Alexander De Croo © Belga

Circonscription fédérale: une solution pour sortir de futures crises politiques?

Celine Bouckaert
Celine Bouckaert Journaliste au Vif

L’Open VLD souhaite instaurer une circonscription fédérale afin que tous les Belges puissent voter pour les mêmes candidats. Une bonne idée ? Décryptage avec Vincent Laborderie, politologue à l’UCLouvain.

Les libéraux flamands proposent que la personnalité ayant récolté le plus de voix du parti le plus important devienne automatiquement formateur et, si tout se passe bien, Premier ministre. Vingt des 150 sièges de la Chambre seraient élus au niveau fédéral. Chaque parti devrait y présenter un candidat au poste de Premier ministre.

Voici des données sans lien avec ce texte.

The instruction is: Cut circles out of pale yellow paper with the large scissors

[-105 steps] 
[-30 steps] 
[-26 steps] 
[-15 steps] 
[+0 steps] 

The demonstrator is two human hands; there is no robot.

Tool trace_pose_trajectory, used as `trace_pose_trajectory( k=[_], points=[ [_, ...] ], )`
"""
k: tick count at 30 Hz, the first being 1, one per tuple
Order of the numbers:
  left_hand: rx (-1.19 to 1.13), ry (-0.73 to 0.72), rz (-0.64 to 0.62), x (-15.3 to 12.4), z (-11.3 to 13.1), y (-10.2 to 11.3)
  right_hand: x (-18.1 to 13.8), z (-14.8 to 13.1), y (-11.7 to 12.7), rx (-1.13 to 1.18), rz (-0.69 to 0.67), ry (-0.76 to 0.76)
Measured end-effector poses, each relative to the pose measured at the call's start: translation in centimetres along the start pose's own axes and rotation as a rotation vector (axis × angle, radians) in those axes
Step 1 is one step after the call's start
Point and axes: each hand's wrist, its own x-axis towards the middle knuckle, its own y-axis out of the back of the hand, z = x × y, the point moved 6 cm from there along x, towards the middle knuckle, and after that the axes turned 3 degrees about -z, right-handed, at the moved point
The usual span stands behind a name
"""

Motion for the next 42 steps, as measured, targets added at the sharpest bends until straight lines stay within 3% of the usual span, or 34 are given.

Pour s’assurer qu’un gouvernement soit rapidement formé, les libéraux veulent ajouter un délai limite. Un formateur disposerait ainsi d’un mois pour rédiger un accord de coalition. En cas d’échec, le droit d’initiative reviendrait alors à la deuxième liste la plus populaire, et ainsi de suite. S’il n’y a toujours pas de gouvernement au bout de six mois, de nouvelles élections seront automatiquement organisées.

Légitimité démocratique

Vincent Laborderie estime que la proposition de l’Open VLD est intéressante en termes de légitimité démocratique et de lisibilité pour l’électeur, car la tête de liste sera candidat Premier ministre. Il rappelle que la proposition s’inscrit dans une réforme plus large. « Il ne s’agit pas uniquement d’une circonscription fédérale, c’est une manière de donner un mode d’emploi pour la formation du gouvernement, et de la visibilité politique pour les citoyens et pour les secteurs ».

« Un grand problème en Belgique, c’est qu’il y a des gens qui se présentent et qu’on n’a aucune idée de qui peut devenir Premier ministre. La meilleure preuve, c’est qu’Alexander De Croo arrive à l’être. La proposition fait écho au concept de Spitzenkandidat aux élections européennes, qui veut que les principales familles politiques de l’UE choisissent leur candidat pour la présidence de la Commission européenne », explique-t-il.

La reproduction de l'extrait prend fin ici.